Transcribe the entries below without alteration.

### DATA PROVIDED

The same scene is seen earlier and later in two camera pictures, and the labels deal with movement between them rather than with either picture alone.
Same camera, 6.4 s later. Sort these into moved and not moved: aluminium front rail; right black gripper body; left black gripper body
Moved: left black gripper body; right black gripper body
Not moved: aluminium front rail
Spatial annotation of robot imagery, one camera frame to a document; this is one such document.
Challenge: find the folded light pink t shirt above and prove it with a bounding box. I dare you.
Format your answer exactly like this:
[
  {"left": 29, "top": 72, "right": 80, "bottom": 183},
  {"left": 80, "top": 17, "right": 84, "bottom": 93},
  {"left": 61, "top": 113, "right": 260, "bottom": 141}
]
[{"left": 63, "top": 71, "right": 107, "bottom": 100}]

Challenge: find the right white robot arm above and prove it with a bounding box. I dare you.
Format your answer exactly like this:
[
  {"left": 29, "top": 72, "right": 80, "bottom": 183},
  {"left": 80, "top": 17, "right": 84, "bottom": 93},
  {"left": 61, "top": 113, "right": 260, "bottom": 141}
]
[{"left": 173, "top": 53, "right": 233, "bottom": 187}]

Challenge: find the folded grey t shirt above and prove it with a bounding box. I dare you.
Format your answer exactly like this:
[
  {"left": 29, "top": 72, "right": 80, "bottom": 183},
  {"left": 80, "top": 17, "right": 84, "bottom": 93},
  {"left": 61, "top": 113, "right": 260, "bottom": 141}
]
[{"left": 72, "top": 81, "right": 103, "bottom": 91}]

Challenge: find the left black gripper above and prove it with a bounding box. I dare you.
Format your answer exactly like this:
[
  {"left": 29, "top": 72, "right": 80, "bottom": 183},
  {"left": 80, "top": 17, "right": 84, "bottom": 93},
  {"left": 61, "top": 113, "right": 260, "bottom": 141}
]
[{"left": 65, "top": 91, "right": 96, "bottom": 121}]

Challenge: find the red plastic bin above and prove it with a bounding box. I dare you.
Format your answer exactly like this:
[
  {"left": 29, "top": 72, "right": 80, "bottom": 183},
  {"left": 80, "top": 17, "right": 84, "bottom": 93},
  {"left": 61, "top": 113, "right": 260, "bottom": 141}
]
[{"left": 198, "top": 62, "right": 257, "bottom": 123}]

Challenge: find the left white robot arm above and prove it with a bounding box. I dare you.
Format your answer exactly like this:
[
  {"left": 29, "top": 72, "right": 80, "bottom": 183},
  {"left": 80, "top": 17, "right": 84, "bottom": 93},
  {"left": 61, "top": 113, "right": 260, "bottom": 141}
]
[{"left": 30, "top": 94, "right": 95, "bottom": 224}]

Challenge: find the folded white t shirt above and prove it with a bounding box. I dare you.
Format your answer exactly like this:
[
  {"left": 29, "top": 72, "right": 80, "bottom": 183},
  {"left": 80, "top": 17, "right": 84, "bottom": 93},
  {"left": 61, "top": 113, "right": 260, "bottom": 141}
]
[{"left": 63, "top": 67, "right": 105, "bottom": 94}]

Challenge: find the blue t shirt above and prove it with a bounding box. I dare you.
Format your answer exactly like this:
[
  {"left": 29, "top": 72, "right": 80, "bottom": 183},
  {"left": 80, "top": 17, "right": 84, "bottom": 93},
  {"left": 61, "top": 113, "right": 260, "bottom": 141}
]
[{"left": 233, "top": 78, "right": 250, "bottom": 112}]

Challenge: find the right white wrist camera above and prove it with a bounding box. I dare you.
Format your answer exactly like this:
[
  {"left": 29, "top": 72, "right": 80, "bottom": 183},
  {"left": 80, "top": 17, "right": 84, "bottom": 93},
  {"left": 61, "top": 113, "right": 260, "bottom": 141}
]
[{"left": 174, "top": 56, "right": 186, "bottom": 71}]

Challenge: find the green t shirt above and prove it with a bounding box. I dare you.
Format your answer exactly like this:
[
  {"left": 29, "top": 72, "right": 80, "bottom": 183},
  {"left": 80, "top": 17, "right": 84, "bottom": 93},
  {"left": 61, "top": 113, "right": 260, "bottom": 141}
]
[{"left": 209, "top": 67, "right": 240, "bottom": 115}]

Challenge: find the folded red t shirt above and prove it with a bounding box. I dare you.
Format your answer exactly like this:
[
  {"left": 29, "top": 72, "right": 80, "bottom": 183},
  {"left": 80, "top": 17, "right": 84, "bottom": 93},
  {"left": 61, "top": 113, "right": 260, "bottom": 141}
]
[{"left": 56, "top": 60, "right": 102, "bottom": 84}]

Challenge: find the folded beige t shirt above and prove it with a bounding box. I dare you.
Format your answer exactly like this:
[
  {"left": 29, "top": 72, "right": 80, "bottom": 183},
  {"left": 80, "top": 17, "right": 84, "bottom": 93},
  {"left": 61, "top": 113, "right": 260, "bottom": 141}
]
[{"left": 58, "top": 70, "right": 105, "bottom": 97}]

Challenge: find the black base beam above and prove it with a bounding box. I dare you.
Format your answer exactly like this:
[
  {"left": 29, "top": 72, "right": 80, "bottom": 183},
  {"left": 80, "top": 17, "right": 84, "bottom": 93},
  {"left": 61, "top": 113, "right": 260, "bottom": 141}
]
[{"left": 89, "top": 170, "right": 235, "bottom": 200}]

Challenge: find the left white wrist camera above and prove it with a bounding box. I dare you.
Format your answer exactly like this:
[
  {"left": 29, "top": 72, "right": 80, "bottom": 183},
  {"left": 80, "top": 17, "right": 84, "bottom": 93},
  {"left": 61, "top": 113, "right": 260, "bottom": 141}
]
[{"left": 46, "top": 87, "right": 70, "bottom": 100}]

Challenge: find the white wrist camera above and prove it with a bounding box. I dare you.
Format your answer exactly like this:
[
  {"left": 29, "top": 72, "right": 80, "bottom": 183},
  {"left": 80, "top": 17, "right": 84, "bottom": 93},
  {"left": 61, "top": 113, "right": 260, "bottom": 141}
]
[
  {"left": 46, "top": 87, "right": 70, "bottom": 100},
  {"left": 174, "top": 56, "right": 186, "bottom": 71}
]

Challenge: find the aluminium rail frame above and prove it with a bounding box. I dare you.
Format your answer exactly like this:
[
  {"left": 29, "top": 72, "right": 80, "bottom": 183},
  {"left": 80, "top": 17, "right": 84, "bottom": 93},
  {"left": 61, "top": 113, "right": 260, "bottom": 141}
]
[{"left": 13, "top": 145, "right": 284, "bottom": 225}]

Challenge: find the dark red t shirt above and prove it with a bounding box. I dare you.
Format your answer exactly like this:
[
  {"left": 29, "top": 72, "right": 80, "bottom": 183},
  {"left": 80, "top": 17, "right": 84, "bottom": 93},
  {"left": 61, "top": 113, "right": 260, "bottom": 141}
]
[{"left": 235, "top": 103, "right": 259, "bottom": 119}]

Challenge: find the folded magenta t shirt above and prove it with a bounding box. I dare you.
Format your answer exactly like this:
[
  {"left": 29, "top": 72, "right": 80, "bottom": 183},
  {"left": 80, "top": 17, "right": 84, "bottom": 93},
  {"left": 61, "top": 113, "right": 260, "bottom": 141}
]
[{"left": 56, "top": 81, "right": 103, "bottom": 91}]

######

▶ [EXERCISE SOLUTION]:
The same scene is seen earlier and later in two camera pictures, and the labels deal with movement between them rather than with either picture alone.
Same camera, 6.4 s later. Sort these into moved and not moved: aluminium front rail; right black gripper body; left black gripper body
Moved: left black gripper body; right black gripper body
Not moved: aluminium front rail
Spatial annotation of robot imagery, one camera frame to a document; this is one such document.
Challenge: find the folded light pink t shirt above and prove it with a bounding box. I dare you.
Format your answer exactly like this:
[
  {"left": 29, "top": 72, "right": 80, "bottom": 183},
  {"left": 80, "top": 17, "right": 84, "bottom": 93},
  {"left": 61, "top": 113, "right": 260, "bottom": 141}
]
[{"left": 63, "top": 71, "right": 107, "bottom": 100}]

Challenge: find the right white robot arm above and prove it with a bounding box. I dare you.
Format your answer exactly like this:
[
  {"left": 29, "top": 72, "right": 80, "bottom": 183},
  {"left": 80, "top": 17, "right": 84, "bottom": 93},
  {"left": 61, "top": 113, "right": 260, "bottom": 141}
]
[{"left": 173, "top": 53, "right": 233, "bottom": 187}]

Challenge: find the folded grey t shirt above and prove it with a bounding box. I dare you.
Format your answer exactly like this:
[
  {"left": 29, "top": 72, "right": 80, "bottom": 183},
  {"left": 80, "top": 17, "right": 84, "bottom": 93},
  {"left": 61, "top": 113, "right": 260, "bottom": 141}
]
[{"left": 72, "top": 81, "right": 103, "bottom": 91}]

Challenge: find the left black gripper above and prove it with a bounding box. I dare you.
Format your answer exactly like this:
[
  {"left": 29, "top": 72, "right": 80, "bottom": 183},
  {"left": 80, "top": 17, "right": 84, "bottom": 93},
  {"left": 61, "top": 113, "right": 260, "bottom": 141}
]
[{"left": 65, "top": 91, "right": 96, "bottom": 121}]

Challenge: find the red plastic bin above and prove it with a bounding box. I dare you.
Format your answer exactly like this:
[
  {"left": 29, "top": 72, "right": 80, "bottom": 183},
  {"left": 80, "top": 17, "right": 84, "bottom": 93},
  {"left": 61, "top": 113, "right": 260, "bottom": 141}
]
[{"left": 198, "top": 62, "right": 257, "bottom": 123}]

Challenge: find the left white robot arm above and prove it with a bounding box. I dare you.
Format your answer exactly like this:
[
  {"left": 29, "top": 72, "right": 80, "bottom": 183},
  {"left": 80, "top": 17, "right": 84, "bottom": 93},
  {"left": 61, "top": 113, "right": 260, "bottom": 141}
]
[{"left": 30, "top": 94, "right": 95, "bottom": 224}]

Challenge: find the folded white t shirt above and prove it with a bounding box. I dare you.
Format your answer exactly like this:
[
  {"left": 29, "top": 72, "right": 80, "bottom": 183},
  {"left": 80, "top": 17, "right": 84, "bottom": 93},
  {"left": 61, "top": 113, "right": 260, "bottom": 141}
]
[{"left": 63, "top": 67, "right": 105, "bottom": 94}]

Challenge: find the blue t shirt above and prove it with a bounding box. I dare you.
Format your answer exactly like this:
[
  {"left": 29, "top": 72, "right": 80, "bottom": 183},
  {"left": 80, "top": 17, "right": 84, "bottom": 93},
  {"left": 61, "top": 113, "right": 260, "bottom": 141}
]
[{"left": 233, "top": 78, "right": 250, "bottom": 112}]

Challenge: find the right white wrist camera above and prove it with a bounding box. I dare you.
Format your answer exactly like this:
[
  {"left": 29, "top": 72, "right": 80, "bottom": 183},
  {"left": 80, "top": 17, "right": 84, "bottom": 93},
  {"left": 61, "top": 113, "right": 260, "bottom": 141}
]
[{"left": 174, "top": 56, "right": 186, "bottom": 71}]

Challenge: find the green t shirt above and prove it with a bounding box. I dare you.
Format your answer exactly like this:
[
  {"left": 29, "top": 72, "right": 80, "bottom": 183},
  {"left": 80, "top": 17, "right": 84, "bottom": 93},
  {"left": 61, "top": 113, "right": 260, "bottom": 141}
]
[{"left": 209, "top": 67, "right": 240, "bottom": 115}]

Challenge: find the folded red t shirt above and prove it with a bounding box. I dare you.
Format your answer exactly like this:
[
  {"left": 29, "top": 72, "right": 80, "bottom": 183},
  {"left": 80, "top": 17, "right": 84, "bottom": 93},
  {"left": 61, "top": 113, "right": 260, "bottom": 141}
]
[{"left": 56, "top": 60, "right": 102, "bottom": 84}]

Challenge: find the folded beige t shirt above and prove it with a bounding box. I dare you.
Format your answer exactly like this:
[
  {"left": 29, "top": 72, "right": 80, "bottom": 183},
  {"left": 80, "top": 17, "right": 84, "bottom": 93},
  {"left": 61, "top": 113, "right": 260, "bottom": 141}
]
[{"left": 58, "top": 70, "right": 105, "bottom": 97}]

Challenge: find the black base beam above and prove it with a bounding box. I dare you.
Format your answer exactly like this:
[
  {"left": 29, "top": 72, "right": 80, "bottom": 183},
  {"left": 80, "top": 17, "right": 84, "bottom": 93},
  {"left": 61, "top": 113, "right": 260, "bottom": 141}
]
[{"left": 89, "top": 170, "right": 235, "bottom": 200}]

Challenge: find the left white wrist camera above and prove it with a bounding box. I dare you.
Format your answer exactly like this:
[
  {"left": 29, "top": 72, "right": 80, "bottom": 183},
  {"left": 80, "top": 17, "right": 84, "bottom": 93},
  {"left": 61, "top": 113, "right": 260, "bottom": 141}
]
[{"left": 46, "top": 87, "right": 70, "bottom": 100}]

Challenge: find the white wrist camera above and prove it with a bounding box. I dare you.
Format your answer exactly like this:
[
  {"left": 29, "top": 72, "right": 80, "bottom": 183},
  {"left": 80, "top": 17, "right": 84, "bottom": 93},
  {"left": 61, "top": 113, "right": 260, "bottom": 141}
]
[
  {"left": 46, "top": 87, "right": 70, "bottom": 100},
  {"left": 174, "top": 56, "right": 186, "bottom": 71}
]

Challenge: find the aluminium rail frame above and prove it with a bounding box. I dare you.
Format your answer exactly like this:
[
  {"left": 29, "top": 72, "right": 80, "bottom": 183},
  {"left": 80, "top": 17, "right": 84, "bottom": 93},
  {"left": 61, "top": 113, "right": 260, "bottom": 141}
]
[{"left": 13, "top": 145, "right": 284, "bottom": 225}]

Challenge: find the dark red t shirt above and prove it with a bounding box. I dare you.
Format your answer exactly like this:
[
  {"left": 29, "top": 72, "right": 80, "bottom": 183},
  {"left": 80, "top": 17, "right": 84, "bottom": 93},
  {"left": 61, "top": 113, "right": 260, "bottom": 141}
]
[{"left": 235, "top": 103, "right": 259, "bottom": 119}]

Challenge: find the folded magenta t shirt above and prove it with a bounding box. I dare you.
Format your answer exactly like this:
[
  {"left": 29, "top": 72, "right": 80, "bottom": 183},
  {"left": 80, "top": 17, "right": 84, "bottom": 93},
  {"left": 61, "top": 113, "right": 260, "bottom": 141}
]
[{"left": 56, "top": 81, "right": 103, "bottom": 91}]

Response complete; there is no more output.